Hello,
i know there are similar topics already around from the past.
Im trying to sum up what i found and ask if my view is correct and what could be the best direction to take.
My current setup:
HomeServer with Docker
openHAB running in Docker
Google Home Assistant Speakers and openHAB connected to Google Home Assistant
What i am looking for:
Offline voice assistant
Privacy regarding voice commands
(optional) Custom howord for activating voice commands
Availalbility of each triggered command as text in openHAB-Rules (Speech-to-Text)
Home-Speakers/-Microphone → Re-Use of Google Home Devices would be nice, but i think this is limited to Google Home Assistant only
YouTube Music support
What i found:
From the other topics i found these possibilities and try my best to do a quick sum up of each one (as a non-expert):
Google Home Assistant
Already working for me
Lack of privacy
If Speech-to-Text is possible (where im not sure), i would need a paid Google Cloud Service
Mycroft
Not fully offline
Privacy should be OK
Hardware has to be acquired from Mycroft (Mycroft Mark II)
YouTube Music not working
Connection to openHAB via Binding
Pre-Defined Hotwords can be chosen
Snips
Seems to be not as maintained as others?
Sepia
Powerful and maintained
Not sure about the possiblies regarding HomeSpeaker-Hardware
Communication to openHAB via MQTT
Bottom line
Did i get the possiblities more or less right?
Is it possible to use e.g. Sepia in parallel to my current setup, but only for Speech-to-Text conversion of all my voice-commands, recognized from Google-Home-Assistant?
Are there Hardware-Solutions for HomeSpeakers i missed?
Does anyone have advices for me where to go, or is the current situation limited by the described topics
Thanks in advance and sorry if i got one or the other not fully correct.
Thank you!
Basically I am searching for
Speech
To
Text
To analyze the commands in openHAB more individual than e.g. Google Assistant is providing it for me
That’s not right, you can also deploy it on a Raspi.
To put this into some greater context:
I’d advise anyone with this starting point to reconsider the absolute requirement that speech recognition has to be offline.
This results in A LOT of work to you ahead at installation time as well as on any extension works, lots of issues in maintaining and use (offline speech recognition is never as good as online is) and lack of applicability.
There’s always a tradeoff between privacy and efforts.
Funnily, this ‘absolute’ requirement is very often issued by people that in turn don’t pay nowhere near the same level of attention to keeping ALL of their communications and private data private in applications ‘next door’ (you already own Google Home devices, you use YouTube Music, you shop @Amazon, you are on Fazebuck etc).
You can, just for example, as-well install an Alexa with a dummy account outside your LAN and have it talk very well-defined and -controlled to your openHAB through myOpenHAB only.

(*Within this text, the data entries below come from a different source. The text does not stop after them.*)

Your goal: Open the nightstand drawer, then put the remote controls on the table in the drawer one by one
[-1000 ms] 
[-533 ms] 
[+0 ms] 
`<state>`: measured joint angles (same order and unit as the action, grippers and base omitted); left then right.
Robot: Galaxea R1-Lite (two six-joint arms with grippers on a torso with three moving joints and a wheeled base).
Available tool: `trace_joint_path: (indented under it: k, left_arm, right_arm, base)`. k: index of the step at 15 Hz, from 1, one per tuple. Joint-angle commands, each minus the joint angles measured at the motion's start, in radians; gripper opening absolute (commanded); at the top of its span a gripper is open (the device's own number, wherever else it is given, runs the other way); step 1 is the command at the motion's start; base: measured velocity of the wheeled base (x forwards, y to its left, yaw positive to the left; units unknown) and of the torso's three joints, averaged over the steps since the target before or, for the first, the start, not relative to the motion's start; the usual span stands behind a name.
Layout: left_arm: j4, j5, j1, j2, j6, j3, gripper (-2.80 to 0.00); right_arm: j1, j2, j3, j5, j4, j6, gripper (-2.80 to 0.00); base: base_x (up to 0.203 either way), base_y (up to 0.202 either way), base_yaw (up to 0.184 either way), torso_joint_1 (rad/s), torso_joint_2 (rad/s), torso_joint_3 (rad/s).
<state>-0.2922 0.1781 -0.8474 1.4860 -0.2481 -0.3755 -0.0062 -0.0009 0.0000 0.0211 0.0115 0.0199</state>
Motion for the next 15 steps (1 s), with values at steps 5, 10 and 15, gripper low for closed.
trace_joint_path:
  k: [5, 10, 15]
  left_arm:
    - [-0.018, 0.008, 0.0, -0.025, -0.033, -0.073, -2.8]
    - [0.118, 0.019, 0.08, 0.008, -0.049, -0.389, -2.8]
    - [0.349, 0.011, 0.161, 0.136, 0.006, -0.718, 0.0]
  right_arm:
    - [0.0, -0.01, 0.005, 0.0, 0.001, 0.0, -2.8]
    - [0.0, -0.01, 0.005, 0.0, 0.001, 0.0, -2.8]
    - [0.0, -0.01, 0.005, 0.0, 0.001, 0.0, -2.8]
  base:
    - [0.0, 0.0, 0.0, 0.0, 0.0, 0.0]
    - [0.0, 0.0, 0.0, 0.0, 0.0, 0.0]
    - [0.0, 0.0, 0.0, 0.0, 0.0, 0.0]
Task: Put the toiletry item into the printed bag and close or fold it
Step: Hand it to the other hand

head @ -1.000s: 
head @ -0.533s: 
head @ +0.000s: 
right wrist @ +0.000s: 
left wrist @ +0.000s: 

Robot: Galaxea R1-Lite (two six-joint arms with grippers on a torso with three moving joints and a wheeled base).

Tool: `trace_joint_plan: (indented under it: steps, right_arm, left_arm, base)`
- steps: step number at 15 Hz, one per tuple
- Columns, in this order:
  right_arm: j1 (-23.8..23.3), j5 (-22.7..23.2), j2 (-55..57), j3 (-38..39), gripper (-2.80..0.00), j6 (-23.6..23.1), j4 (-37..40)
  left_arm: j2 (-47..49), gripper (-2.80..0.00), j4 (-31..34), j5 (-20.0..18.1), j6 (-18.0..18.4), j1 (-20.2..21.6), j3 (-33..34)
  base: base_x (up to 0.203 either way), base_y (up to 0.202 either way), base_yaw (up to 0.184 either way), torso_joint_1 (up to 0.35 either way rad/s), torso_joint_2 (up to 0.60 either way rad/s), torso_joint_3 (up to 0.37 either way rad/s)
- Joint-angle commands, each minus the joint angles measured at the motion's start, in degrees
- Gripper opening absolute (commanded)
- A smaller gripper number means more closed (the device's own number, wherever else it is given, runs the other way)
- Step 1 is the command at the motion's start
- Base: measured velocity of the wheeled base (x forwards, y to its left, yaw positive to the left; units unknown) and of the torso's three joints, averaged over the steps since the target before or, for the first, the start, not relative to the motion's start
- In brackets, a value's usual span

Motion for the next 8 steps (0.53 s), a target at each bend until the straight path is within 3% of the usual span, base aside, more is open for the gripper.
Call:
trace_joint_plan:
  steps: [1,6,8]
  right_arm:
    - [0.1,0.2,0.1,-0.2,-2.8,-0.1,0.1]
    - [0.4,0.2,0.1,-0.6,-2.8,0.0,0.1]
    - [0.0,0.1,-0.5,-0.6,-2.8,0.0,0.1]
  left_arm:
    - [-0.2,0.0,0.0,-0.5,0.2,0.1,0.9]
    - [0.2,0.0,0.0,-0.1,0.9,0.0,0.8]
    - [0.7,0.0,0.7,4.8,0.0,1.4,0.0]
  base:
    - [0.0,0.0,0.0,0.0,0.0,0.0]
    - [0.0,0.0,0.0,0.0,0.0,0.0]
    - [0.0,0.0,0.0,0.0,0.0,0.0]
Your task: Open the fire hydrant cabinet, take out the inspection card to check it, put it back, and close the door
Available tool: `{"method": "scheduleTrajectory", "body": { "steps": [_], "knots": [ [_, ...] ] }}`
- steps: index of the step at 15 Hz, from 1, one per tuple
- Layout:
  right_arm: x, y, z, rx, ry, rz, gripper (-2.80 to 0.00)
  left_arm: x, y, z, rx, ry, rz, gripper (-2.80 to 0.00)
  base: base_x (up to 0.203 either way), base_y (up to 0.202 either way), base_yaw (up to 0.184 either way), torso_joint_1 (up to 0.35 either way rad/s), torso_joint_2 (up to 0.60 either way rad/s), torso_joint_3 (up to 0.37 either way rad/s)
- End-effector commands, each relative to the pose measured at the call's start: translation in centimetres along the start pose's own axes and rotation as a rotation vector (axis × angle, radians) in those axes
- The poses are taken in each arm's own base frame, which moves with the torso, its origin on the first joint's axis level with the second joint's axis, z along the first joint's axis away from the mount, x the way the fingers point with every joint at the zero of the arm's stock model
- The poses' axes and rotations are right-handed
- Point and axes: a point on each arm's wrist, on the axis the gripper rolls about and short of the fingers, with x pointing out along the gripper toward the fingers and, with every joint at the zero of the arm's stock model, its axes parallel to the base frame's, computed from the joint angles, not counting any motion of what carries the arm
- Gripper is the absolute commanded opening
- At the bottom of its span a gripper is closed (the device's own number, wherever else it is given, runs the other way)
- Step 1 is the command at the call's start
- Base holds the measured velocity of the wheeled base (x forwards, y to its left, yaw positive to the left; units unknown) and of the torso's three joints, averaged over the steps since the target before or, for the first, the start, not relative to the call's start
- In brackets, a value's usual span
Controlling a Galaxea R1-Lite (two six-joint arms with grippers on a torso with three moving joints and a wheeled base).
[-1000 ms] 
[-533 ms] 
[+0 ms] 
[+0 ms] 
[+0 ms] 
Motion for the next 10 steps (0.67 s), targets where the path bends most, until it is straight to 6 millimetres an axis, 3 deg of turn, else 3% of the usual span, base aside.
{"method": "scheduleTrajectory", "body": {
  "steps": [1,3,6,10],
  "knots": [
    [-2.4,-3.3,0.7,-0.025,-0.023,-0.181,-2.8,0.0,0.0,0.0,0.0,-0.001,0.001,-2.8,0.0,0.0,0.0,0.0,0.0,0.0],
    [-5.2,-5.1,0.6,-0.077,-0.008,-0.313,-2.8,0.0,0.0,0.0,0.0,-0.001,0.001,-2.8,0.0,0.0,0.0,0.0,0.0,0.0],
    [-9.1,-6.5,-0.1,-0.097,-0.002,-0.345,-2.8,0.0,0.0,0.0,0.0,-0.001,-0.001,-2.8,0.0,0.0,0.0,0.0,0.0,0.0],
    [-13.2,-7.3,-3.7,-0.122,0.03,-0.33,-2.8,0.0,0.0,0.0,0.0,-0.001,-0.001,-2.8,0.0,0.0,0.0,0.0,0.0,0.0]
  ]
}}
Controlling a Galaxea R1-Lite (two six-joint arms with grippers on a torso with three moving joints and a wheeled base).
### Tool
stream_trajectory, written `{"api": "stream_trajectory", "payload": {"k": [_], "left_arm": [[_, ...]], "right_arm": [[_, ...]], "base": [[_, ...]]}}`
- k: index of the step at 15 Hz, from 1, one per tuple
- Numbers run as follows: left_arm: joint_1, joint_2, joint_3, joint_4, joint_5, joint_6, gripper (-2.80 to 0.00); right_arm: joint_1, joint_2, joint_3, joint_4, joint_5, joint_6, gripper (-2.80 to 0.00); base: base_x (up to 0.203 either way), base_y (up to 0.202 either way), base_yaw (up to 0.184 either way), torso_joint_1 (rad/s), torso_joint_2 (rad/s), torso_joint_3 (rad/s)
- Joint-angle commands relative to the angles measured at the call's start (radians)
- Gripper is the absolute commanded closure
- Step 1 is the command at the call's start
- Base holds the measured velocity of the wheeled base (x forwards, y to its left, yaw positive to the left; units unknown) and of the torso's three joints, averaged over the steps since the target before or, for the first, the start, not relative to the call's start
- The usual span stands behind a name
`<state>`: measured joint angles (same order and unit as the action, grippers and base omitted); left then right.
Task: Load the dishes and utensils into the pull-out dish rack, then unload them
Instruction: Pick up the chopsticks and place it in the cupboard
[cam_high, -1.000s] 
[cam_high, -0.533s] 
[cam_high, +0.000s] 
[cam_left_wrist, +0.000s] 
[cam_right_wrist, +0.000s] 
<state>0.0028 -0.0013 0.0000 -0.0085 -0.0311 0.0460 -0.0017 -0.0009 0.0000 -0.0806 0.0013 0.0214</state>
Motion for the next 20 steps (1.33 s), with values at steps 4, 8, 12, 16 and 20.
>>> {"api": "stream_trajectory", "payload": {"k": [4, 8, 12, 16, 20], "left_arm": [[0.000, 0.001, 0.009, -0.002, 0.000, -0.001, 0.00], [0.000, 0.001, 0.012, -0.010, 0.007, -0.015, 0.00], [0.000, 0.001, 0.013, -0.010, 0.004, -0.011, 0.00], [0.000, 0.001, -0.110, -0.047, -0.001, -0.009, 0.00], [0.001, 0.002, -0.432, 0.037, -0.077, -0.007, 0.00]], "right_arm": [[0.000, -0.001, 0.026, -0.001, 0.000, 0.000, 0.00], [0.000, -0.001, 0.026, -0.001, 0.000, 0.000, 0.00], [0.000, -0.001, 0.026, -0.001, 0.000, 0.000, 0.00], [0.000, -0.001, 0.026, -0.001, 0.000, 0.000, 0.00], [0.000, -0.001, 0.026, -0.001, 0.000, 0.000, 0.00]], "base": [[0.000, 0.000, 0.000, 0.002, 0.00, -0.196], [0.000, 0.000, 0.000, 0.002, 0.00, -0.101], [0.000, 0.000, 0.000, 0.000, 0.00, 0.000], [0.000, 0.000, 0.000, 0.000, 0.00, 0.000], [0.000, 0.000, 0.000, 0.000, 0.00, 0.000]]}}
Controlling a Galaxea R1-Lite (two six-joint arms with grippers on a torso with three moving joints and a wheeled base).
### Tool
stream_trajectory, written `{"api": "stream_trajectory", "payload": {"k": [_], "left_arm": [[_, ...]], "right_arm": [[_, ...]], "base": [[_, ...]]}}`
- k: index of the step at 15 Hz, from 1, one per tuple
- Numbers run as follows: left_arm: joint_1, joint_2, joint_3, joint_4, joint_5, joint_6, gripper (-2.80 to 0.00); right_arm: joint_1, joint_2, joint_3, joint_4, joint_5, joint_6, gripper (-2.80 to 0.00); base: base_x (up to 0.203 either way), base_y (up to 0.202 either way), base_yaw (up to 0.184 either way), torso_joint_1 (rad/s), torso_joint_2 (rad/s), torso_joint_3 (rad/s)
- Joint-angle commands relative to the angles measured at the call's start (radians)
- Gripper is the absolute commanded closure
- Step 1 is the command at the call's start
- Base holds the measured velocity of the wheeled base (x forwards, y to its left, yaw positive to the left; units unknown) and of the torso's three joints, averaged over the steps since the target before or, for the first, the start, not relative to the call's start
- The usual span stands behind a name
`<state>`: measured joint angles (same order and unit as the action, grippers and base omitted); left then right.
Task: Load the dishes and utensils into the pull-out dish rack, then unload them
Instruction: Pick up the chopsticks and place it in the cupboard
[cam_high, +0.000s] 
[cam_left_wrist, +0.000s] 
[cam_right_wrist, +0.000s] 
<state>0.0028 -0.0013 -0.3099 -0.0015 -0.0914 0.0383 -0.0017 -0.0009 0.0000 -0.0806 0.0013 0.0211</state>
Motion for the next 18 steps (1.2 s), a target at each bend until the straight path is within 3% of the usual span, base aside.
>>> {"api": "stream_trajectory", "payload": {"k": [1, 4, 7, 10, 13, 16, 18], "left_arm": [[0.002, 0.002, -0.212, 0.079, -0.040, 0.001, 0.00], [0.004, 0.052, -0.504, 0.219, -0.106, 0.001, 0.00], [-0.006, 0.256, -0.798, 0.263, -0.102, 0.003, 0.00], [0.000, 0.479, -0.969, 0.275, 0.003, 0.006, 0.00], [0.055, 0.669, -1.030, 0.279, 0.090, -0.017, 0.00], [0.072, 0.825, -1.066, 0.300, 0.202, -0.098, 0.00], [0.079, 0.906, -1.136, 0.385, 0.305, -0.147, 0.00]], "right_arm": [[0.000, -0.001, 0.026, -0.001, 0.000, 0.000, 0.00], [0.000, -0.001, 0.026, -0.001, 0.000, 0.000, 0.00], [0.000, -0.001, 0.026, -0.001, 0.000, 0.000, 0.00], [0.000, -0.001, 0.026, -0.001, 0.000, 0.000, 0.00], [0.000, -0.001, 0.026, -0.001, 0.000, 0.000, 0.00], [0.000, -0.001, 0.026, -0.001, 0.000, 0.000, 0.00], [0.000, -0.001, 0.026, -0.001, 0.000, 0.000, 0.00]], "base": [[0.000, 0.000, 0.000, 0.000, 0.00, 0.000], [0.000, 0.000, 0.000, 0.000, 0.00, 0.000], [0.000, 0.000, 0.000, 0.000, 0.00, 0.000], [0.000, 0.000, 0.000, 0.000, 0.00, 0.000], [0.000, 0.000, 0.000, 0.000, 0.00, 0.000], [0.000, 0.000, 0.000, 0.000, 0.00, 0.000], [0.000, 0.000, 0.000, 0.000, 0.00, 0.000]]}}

Simple to setup and maintain and ultimately in fact not really any less ‘private’ let alone ‘secure’.
And the Alexa skill for openHAB is really good and flexible. The amazonechocontrol binding also provides TTS.
Thx for the hint with Alexa talking to myOpenHAB
→ @mstormi could you just give me a tiny explanation about the hardware i could use in this case?
This results in A LOT of work to you …
I fully understand and will experiment a bit with Sepia for fun → For sure i will see the limitations soon
The amazonechocontrol binding also provides TTS.
Again im in Search for STT and NOT TTS → For sure this is again a topic where i would like to analyze the voice commands as strings by myself, but in the end i will see, that the effort will be extremely high
→ Anyways i will experiment a bit because its fun: sepia/stt-server - Docker Image | Docker Hub
With the Alexa skill you can define arbitrary names for your items and with the amazonechocontrol you can even get the literal ‘last voice command’ to further analyze.